Brothress Anita

Kless, Anita


And her Relatively Holy Jihad against the Tyrannical
and Parasitic Little Grey Space Alien Sex Maniacs --
Sex Attacks by these Clever Little Bastards simply must stop!

 

Feminist Says Sex Attacks by Space Aliens Must Stop!
Hundreds of Earth women rally against extraterrestrial brutality
by Tanya Broder, W:.W:.N:.


ACTIVIST Anita Kless is rallying women to fend off the new male menace from outer space. She's teaching gals how to avoid the fate of the horrified abductee pictured below.

SAN DIEGO, Calif. - Angry feminists are organizing to stamp out yet another outrage perpetrated by lustful male chauvinists -- sexual attacks by space aliens on Earth women!

Hundreds of determined gals are lining up to take lessons in karate, hear lectures on self-defense, and learn how to spot lurking Weekly World News aliens and their spacecraft.

They say they're going to make UFO abductions obsolete in America by the end of the century.

"We're fed up with space aliens abducting women and subjecting them to filthy attacks," said Anita Kless, 42, head of an action group called Earth Women Against Alien Brutality (EWAAB).

 

[Note: we have determined that Ms. Kless must be a Top Secret Government Agent as -- despite our very best detective efforts -- we were unable to locate either her or her Top Secret Government Organisation, the EWAAB. -B:.B:.]

"It's bad enough when human males assault us. We're not going to permit the practice to spread to extraterrestrials as well."

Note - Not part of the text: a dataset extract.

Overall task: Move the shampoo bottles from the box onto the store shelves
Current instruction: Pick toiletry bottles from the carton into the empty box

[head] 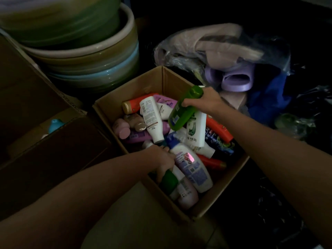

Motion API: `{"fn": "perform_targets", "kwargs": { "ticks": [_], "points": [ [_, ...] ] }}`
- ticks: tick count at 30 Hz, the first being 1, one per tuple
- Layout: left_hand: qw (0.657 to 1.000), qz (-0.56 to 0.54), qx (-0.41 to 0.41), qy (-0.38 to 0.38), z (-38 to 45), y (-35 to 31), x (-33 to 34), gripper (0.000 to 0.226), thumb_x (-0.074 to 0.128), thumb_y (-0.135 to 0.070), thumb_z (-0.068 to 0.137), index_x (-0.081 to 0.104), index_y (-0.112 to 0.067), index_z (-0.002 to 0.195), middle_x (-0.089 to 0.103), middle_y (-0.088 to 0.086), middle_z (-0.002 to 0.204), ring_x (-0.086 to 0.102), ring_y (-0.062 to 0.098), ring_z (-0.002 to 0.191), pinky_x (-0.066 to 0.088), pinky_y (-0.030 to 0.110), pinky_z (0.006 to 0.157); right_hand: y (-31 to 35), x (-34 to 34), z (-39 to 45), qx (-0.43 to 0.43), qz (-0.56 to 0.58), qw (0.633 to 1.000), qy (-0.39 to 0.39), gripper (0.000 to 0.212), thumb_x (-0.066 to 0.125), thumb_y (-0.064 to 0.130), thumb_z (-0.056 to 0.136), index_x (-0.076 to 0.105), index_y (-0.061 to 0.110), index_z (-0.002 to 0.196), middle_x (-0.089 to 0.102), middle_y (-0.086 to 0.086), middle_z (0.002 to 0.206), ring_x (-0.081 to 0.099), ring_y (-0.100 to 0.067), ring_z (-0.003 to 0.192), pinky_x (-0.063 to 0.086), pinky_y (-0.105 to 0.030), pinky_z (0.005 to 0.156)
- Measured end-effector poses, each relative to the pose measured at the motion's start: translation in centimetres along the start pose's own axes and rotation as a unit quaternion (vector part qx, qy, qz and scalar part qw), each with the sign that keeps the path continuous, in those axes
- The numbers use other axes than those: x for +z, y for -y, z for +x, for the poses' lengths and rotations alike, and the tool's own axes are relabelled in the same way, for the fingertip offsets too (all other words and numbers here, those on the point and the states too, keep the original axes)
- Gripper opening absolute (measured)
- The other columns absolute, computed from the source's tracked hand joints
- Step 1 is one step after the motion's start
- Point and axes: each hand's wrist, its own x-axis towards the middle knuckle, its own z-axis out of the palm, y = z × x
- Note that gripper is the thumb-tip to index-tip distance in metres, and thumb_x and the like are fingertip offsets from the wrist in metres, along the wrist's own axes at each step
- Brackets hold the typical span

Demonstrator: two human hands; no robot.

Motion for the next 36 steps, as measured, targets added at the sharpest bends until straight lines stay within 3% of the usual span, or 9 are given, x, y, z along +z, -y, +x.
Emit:
{"fn": "perform_targets", "kwargs": {
  "ticks": [4, 9, 14, 19, 23, 25, 28, 33, 36],
  "points": [
    [0.999, -0.021, -0.018, 0.016, -0.2, -0.6, -0.5, 0.057, 0.070, -0.047, 0.074, 0.054, -0.030, 0.125, 0.042, 0.002, 0.130, 0.038, 0.028, 0.120, 0.032, 0.034, 0.069, 0.1, 0.8, -1.1, 0.010, -0.007, 1.000, 0.021, 0.028, 0.078, 0.028, 0.068, 0.073, 0.012, 0.090, 0.070, -0.009, 0.095, 0.065, -0.021, 0.091, 0.052, -0.034, 0.081],
    [0.998, -0.044, -0.016, 0.041, 0.1, -1.1, -0.6, 0.055, 0.074, -0.042, 0.073, 0.056, -0.025, 0.122, 0.049, 0.004, 0.127, 0.047, 0.025, 0.112, 0.041, 0.034, 0.084, 1.3, 1.3, -1.4, -0.010, -0.016, 1.000, 0.010, 0.021, 0.078, 0.027, 0.069, 0.072, 0.015, 0.085, 0.069, -0.008, 0.094, 0.060, -0.015, 0.086, 0.050, -0.030, 0.078],
    [0.993, -0.091, 0.026, 0.077, 0.3, -0.4, -0.8, 0.048, 0.074, -0.042, 0.073, 0.060, -0.022, 0.114, 0.055, -0.003, 0.111, 0.053, 0.021, 0.105, 0.045, 0.034, 0.080, 1.6, 1.6, -0.5, -0.036, -0.036, 0.999, -0.006, 0.022, 0.079, 0.032, 0.065, 0.058, 0.028, 0.061, 0.065, -0.014, 0.101, 0.056, -0.024, 0.104, 0.049, -0.033, 0.082],
    [0.997, -0.037, 0.046, -0.044, -0.4, -0.6, 0.8, 0.053, 0.068, -0.051, 0.075, 0.058, -0.025, 0.120, 0.042, 0.005, 0.127, 0.038, 0.027, 0.116, 0.029, 0.041, 0.094, 0.5, 1.8, -0.3, -0.046, -0.046, 0.998, -0.018, 0.018, 0.080, 0.032, 0.065, 0.065, 0.023, 0.070, 0.066, -0.013, 0.096, 0.057, -0.025, 0.102, 0.049, -0.032, 0.081],
    [0.976, -0.124, 0.043, -0.176, -1.4, -0.5, 2.7, 0.057, 0.069, -0.051, 0.074, 0.058, -0.022, 0.123, 0.029, 0.010, 0.135, 0.030, 0.029, 0.120, 0.021, 0.039, 0.107, 0.2, 1.8, -0.7, -0.044, -0.035, 0.998, -0.025, 0.016, 0.079, 0.028, 0.068, 0.067, 0.017, 0.072, 0.064, -0.008, 0.092, 0.058, -0.017, 0.088, 0.039, -0.020, 0.067],
    [0.937, -0.245, 0.019, -0.248, -2.7, -0.4, 2.1, 0.063, 0.073, -0.049, 0.072, 0.057, -0.021, 0.126, 0.033, 0.006, 0.128, 0.036, 0.023, 0.116, 0.032, 0.029, 0.100, 0.8, 1.6, -0.8, -0.052, -0.047, 0.997, -0.042, 0.019, 0.080, 0.030, 0.066, 0.062, 0.024, 0.065, 0.064, -0.013, 0.104, 0.060, -0.022, 0.094, 0.038, -0.021, 0.069],
    [0.854, -0.409, -0.019, -0.322, -5.3, 0.8, 0.6, 0.061, 0.077, -0.041, 0.071, 0.058, -0.016, 0.123, 0.038, 0.000, 0.120, 0.046, 0.017, 0.111, 0.037, 0.022, 0.092, 3.3, 0.6, -1.2, -0.089, -0.071, 0.991, -0.070, 0.025, 0.079, 0.026, 0.070, 0.069, 0.010, 0.086, 0.061, -0.015, 0.101, 0.058, -0.024, 0.097, 0.042, -0.024, 0.074],
    [0.731, -0.471, -0.089, -0.485, -11.2, 4.8, -2.9, 0.062, 0.083, -0.052, 0.057, 0.069, -0.017, 0.106, 0.049, 0.000, 0.116, 0.053, 0.017, 0.112, 0.041, 0.026, 0.099, 10.0, -1.3, -2.1, -0.164, -0.074, 0.968, -0.177, 0.041, 0.076, 0.031, 0.072, 0.065, 0.008, 0.104, 0.045, -0.018, 0.124, 0.050, -0.028, 0.108, 0.037, -0.027, 0.090],
    [0.595, -0.548, -0.035, -0.587, -16.7, 7.0, -5.2, 0.052, 0.086, -0.039, 0.060, 0.069, -0.011, 0.100, 0.071, 0.000, 0.096, 0.068, 0.007, 0.087, 0.056, 0.029, 0.080, 15.4, -2.2, -2.4, -0.213, 0.035, 0.943, -0.255, 0.042, 0.074, 0.032, 0.074, 0.063, 0.008, 0.106, 0.039, -0.011, 0.121, 0.051, -0.025, 0.108, 0.039, -0.025, 0.095]
  ]
}}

Over the past 50 years, UFO abductions have become increasingly common all over the world. Women suffer especially from these experiences, Miss Kless and her group believe. A number of them have even borne babies resulting from extraterrestrial rapes.

"We want women all over the country to realize that these terrible things can happen to them," she said. "and we want them to know what they can do to defend themselves."

 

"That's why we're getting militant. We're planning to set up groups around the nation to inform women and train them in self- defense. We're putting out a book giving tips on avoiding on foiling abductions. And eventually we want to put out a line of self-defense weapons like stun guns, sprays and high-pitched noiemakers."


How to Prevent UFO Abductions


The EWAAB says you can't elude a determined alien if he is really intent on getting you, but you can do certain things to make yourself less attractive -- and hopefully send him elsewhere for a victim. They offer gals the following pointers on how to avoid UFO abductions and rape:

  • WEAR YELLOW: Aliens don't like yellow -- especially mustard yellow and have never abducted anyone wearing that color.
     

  • DON'T DRIVE OR GO OUT AT NIGHT: If you must go somewhere, use music as a protection. Switch your car radio or boombox to easy-listening, Muzak-type tunes that aliens hate. Harp and zither music also drives them away.
     

  • USE A PROTECTIVE SCENT: Oddly enough, mosquito repellant will ward off space aliens. So will the odor of bourbon whiskey, which can be splashed on like perfume for alien protection.
     

  • NEVER, EVER, GO ANYWHERE ALONE: Aliens rarely abduct anyone in front of witnesses.
     

  • BATHE OFTEN: Spacemen locate most of their victims by body odor. If you're scentless, they will choose someone else.
     

  • WEAR PLATINUM: Platinum causes space alien appliances to malfunction.